■ **About this exercise**:
The output should be the listing below, limited to the lines from the one with "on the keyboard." through the one with "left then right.", exact and without pictures.

■ **Material to process**:
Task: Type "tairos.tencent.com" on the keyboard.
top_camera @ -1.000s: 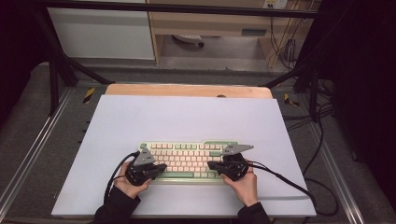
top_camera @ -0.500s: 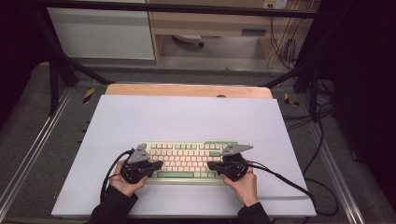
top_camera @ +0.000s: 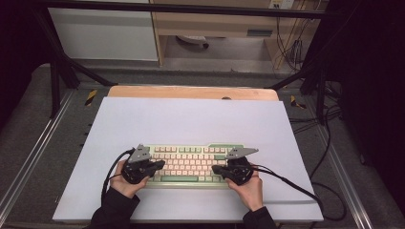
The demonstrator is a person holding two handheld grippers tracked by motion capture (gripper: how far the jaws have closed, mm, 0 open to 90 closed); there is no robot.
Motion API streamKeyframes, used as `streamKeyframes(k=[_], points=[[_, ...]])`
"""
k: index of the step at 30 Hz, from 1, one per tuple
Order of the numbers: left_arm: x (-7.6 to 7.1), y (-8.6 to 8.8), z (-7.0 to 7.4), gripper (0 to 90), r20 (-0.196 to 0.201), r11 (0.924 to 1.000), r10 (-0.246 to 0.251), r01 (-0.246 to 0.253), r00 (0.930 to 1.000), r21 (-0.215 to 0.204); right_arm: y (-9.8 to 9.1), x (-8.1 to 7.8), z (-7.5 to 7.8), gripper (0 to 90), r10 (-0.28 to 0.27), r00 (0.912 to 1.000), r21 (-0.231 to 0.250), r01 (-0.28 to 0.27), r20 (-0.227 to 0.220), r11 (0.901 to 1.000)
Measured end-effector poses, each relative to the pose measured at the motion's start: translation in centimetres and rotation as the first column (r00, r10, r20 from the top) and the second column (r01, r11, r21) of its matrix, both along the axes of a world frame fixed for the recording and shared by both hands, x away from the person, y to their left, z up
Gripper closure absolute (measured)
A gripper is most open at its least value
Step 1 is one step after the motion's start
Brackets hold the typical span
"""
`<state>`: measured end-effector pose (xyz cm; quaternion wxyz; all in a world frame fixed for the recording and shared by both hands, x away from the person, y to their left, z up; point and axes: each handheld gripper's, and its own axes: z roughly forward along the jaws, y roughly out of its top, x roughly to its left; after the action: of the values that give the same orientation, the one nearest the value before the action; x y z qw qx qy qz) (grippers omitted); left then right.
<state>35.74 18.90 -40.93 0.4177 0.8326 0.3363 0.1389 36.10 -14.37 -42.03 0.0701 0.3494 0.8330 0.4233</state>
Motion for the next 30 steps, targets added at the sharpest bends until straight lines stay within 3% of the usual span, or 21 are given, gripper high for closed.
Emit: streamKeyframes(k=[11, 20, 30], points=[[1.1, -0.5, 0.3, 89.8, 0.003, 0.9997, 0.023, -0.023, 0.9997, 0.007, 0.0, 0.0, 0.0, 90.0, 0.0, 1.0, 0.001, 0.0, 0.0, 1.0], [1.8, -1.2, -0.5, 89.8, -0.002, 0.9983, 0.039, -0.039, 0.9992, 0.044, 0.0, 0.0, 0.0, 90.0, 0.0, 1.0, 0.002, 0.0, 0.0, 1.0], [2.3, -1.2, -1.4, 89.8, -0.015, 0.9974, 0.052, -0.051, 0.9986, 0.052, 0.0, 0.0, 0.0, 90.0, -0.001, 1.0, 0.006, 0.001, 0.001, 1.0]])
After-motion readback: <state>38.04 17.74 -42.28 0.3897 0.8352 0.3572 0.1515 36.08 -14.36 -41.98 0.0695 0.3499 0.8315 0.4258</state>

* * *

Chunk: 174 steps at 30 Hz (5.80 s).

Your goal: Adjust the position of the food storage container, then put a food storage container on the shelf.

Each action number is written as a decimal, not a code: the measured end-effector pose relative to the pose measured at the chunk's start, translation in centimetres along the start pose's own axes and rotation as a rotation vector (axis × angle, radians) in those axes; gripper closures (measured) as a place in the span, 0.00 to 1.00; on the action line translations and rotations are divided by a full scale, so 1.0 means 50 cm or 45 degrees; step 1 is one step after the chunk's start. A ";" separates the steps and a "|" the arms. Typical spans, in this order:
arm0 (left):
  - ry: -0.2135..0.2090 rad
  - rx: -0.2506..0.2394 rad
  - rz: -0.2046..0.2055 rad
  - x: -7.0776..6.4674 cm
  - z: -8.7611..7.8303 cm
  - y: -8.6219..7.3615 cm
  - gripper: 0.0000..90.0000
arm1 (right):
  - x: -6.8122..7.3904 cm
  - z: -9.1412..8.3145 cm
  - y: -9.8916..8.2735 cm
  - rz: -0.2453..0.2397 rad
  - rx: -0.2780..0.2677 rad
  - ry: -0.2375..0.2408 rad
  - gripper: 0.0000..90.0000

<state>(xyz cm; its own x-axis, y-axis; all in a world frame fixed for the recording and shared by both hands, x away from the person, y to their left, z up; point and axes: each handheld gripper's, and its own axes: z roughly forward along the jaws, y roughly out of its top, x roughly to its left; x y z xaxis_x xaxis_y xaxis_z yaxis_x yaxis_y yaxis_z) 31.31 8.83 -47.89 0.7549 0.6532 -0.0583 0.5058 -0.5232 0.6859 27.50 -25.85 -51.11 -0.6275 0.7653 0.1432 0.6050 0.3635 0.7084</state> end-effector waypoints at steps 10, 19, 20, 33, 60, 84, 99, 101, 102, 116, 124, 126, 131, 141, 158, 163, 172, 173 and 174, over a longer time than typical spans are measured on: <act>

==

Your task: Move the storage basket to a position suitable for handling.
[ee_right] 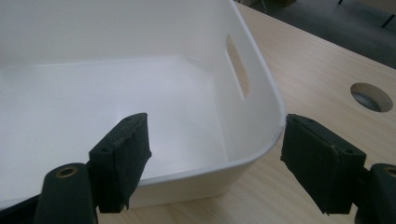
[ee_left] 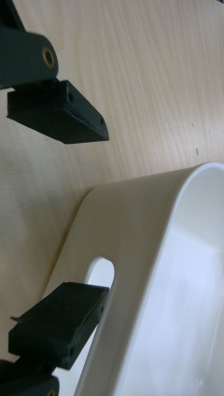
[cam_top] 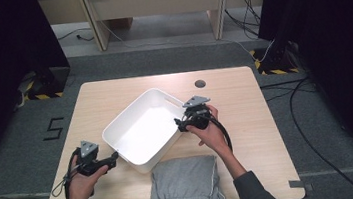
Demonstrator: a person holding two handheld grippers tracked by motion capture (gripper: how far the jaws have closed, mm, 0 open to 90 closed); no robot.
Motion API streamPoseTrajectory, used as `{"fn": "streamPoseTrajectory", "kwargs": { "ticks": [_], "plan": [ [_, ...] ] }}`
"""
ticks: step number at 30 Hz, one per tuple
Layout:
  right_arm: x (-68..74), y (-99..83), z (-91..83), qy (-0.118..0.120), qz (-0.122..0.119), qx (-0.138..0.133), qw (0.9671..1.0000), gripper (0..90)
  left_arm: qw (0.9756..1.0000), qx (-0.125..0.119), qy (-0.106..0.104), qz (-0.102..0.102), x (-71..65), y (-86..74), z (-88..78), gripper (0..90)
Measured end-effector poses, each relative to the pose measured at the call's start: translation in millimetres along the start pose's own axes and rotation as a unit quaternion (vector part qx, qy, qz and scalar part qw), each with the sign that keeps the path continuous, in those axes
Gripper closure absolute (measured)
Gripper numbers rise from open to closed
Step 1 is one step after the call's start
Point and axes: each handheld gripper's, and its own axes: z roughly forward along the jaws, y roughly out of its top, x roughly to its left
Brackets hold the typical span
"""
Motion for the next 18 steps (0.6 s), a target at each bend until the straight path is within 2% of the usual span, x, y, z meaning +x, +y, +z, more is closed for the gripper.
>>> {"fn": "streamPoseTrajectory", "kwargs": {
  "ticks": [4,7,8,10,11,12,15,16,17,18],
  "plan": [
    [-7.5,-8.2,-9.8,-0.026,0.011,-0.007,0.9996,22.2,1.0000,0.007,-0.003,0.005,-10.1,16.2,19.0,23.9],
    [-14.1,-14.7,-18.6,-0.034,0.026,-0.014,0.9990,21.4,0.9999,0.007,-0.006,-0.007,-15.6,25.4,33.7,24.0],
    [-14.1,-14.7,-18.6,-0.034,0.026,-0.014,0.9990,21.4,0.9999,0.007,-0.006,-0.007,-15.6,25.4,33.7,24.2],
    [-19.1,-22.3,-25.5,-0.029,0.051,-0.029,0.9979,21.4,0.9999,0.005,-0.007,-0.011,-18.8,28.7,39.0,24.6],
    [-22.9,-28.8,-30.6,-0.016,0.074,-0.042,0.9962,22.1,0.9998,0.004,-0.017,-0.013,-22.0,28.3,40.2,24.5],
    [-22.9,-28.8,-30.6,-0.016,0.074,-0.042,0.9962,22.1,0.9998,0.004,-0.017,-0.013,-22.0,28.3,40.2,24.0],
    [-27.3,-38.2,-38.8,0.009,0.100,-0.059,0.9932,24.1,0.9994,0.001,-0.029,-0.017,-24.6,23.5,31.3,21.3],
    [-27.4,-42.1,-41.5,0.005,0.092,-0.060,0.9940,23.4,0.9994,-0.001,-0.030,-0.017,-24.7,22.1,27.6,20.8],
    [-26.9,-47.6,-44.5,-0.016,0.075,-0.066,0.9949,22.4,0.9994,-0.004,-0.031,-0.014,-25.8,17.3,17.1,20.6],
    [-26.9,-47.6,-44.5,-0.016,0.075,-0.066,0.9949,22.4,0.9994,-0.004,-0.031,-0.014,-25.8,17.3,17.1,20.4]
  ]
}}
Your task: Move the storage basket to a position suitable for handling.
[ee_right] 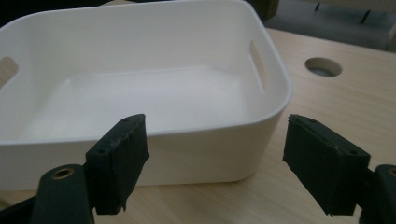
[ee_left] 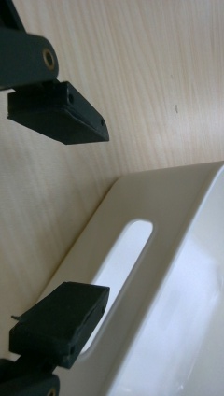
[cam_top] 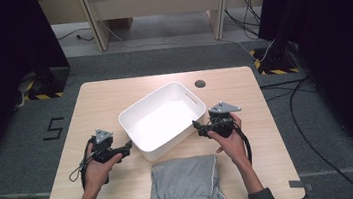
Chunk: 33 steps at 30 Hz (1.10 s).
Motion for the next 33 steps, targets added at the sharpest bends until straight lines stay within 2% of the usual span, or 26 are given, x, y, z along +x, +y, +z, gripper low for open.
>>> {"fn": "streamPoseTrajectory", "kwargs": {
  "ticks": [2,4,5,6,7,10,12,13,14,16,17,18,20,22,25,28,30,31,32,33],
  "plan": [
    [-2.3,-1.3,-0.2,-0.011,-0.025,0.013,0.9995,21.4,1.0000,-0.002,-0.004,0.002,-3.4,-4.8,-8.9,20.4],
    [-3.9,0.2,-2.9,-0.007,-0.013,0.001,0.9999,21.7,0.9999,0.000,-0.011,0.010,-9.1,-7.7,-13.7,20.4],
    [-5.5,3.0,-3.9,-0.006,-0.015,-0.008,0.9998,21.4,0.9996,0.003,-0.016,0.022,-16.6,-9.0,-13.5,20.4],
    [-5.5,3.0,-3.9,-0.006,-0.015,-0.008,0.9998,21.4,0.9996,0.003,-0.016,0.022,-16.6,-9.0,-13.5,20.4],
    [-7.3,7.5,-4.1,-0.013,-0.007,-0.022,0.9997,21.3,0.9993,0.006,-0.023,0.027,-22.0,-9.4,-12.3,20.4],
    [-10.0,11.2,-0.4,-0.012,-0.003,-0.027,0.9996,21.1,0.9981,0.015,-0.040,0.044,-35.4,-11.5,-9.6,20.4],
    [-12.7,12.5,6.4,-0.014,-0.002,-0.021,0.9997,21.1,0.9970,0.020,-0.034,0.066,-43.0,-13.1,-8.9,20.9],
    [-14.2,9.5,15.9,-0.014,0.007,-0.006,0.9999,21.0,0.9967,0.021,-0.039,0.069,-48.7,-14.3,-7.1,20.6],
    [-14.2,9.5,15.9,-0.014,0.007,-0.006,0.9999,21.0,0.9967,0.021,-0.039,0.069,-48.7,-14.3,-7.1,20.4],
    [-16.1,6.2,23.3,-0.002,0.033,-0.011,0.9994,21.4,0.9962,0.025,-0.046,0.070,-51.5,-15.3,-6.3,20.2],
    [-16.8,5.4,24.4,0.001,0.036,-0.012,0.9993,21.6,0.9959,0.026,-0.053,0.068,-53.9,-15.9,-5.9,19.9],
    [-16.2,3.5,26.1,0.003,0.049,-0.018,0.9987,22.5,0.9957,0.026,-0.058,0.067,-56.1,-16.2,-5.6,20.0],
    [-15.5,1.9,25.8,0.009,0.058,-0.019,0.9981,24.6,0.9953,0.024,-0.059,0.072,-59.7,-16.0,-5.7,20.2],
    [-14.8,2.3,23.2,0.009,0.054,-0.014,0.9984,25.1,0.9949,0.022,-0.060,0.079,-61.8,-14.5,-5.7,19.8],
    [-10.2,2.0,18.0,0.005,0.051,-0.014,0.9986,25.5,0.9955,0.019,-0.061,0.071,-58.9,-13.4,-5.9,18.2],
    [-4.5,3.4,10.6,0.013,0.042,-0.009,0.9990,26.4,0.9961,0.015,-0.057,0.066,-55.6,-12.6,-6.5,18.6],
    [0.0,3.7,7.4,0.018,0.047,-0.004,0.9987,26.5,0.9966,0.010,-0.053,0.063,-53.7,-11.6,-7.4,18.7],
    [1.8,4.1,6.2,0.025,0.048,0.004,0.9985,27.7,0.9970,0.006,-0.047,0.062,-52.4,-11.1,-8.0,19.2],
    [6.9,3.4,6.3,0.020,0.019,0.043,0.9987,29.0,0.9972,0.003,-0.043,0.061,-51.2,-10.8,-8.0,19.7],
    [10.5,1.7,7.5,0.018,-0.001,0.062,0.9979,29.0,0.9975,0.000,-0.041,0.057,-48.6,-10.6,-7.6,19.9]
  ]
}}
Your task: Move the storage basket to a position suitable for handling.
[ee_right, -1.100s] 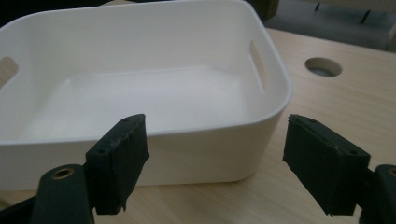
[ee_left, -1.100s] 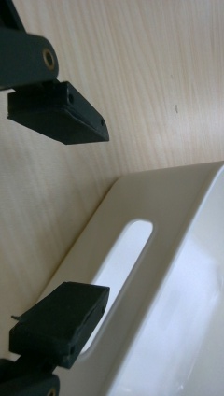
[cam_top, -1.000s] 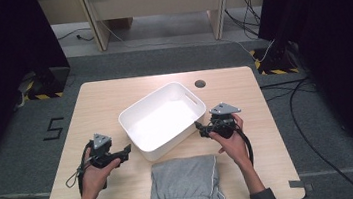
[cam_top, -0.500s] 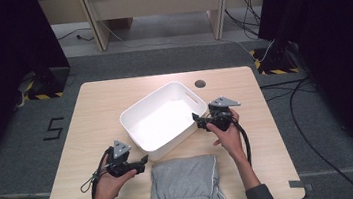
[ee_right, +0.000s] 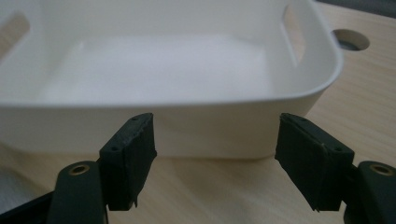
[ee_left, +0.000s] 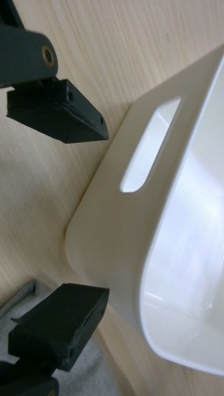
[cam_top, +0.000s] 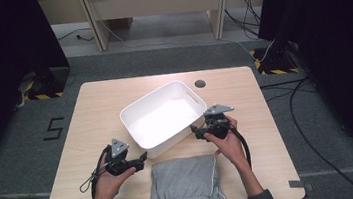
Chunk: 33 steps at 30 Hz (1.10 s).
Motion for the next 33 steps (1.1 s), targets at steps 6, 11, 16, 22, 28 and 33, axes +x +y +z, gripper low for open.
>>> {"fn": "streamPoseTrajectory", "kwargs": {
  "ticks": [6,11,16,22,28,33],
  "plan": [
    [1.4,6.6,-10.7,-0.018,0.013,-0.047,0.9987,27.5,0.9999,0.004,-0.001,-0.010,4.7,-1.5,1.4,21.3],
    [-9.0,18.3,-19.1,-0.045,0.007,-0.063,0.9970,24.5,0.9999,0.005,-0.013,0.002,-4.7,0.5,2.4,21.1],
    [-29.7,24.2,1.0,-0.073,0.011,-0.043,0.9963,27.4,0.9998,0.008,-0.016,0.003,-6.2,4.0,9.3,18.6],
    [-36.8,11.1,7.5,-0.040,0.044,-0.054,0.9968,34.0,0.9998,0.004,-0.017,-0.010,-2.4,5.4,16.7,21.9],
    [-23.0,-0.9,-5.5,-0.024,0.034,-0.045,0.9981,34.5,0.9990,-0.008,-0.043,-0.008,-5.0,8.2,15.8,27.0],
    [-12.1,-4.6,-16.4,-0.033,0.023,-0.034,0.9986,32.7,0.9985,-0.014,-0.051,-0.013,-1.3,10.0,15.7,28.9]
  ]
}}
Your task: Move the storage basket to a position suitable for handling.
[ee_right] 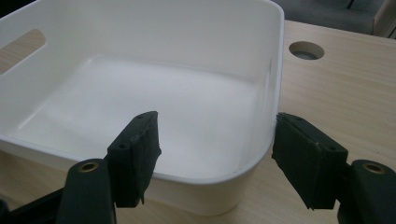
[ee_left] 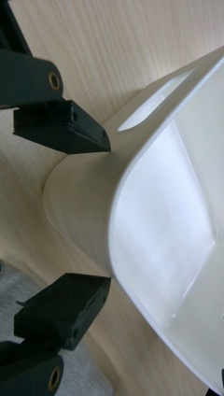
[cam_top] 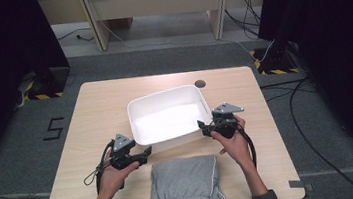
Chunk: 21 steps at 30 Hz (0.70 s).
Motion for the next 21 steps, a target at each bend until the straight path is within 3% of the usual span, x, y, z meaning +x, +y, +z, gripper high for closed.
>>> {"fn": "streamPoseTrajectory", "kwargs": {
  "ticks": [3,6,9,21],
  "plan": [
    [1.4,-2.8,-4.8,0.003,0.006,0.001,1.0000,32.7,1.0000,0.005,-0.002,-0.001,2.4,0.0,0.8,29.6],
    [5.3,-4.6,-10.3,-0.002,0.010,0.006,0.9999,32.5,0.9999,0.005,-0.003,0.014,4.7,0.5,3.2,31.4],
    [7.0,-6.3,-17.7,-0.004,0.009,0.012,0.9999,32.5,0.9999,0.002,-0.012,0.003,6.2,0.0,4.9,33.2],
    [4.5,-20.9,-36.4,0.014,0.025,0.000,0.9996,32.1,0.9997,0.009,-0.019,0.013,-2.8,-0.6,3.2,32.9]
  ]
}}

■ **Exercise solution**:
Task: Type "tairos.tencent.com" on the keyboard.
top_camera @ -1.000s: 
top_camera @ -0.500s: 
top_camera @ +0.000s: 
The demonstrator is a person holding two handheld grippers tracked by motion capture (gripper: how far the jaws have closed, mm, 0 open to 90 closed); there is no robot.
Motion API streamKeyframes, used as `streamKeyframes(k=[_], points=[[_, ...]])`
"""
k: index of the step at 30 Hz, from 1, one per tuple
Order of the numbers: left_arm: x (-7.6 to 7.1), y (-8.6 to 8.8), z (-7.0 to 7.4), gripper (0 to 90), r20 (-0.196 to 0.201), r11 (0.924 to 1.000), r10 (-0.246 to 0.251), r01 (-0.246 to 0.253), r00 (0.930 to 1.000), r21 (-0.215 to 0.204); right_arm: y (-9.8 to 9.1), x (-8.1 to 7.8), z (-7.5 to 7.8), gripper (0 to 90), r10 (-0.28 to 0.27), r00 (0.912 to 1.000), r21 (-0.231 to 0.250), r01 (-0.28 to 0.27), r20 (-0.227 to 0.220), r11 (0.901 to 1.000)
Measured end-effector poses, each relative to the pose measured at the motion's start: translation in centimetres and rotation as the first column (r00, r10, r20 from the top) and the second column (r01, r11, r21) of its matrix, both along the axes of a world frame fixed for the recording and shared by both hands, x away from the person, y to their left, z up
Gripper closure absolute (measured)
A gripper is most open at its least value
Step 1 is one step after the motion's start
Brackets hold the typical span
"""
`<state>`: measured end-effector pose (xyz cm; quaternion wxyz; all in a world frame fixed for the recording and shared by both hands, x away from the person, y to their left, z up; point and axes: each handheld gripper's, and its own axes: z roughly forward along the jaws, y roughly out of its top, x roughly to its left; after the action: of the values that give the same orientation, the one nearest the value before the action; x y z qw qx qy qz) (grippers omitted); left then right.

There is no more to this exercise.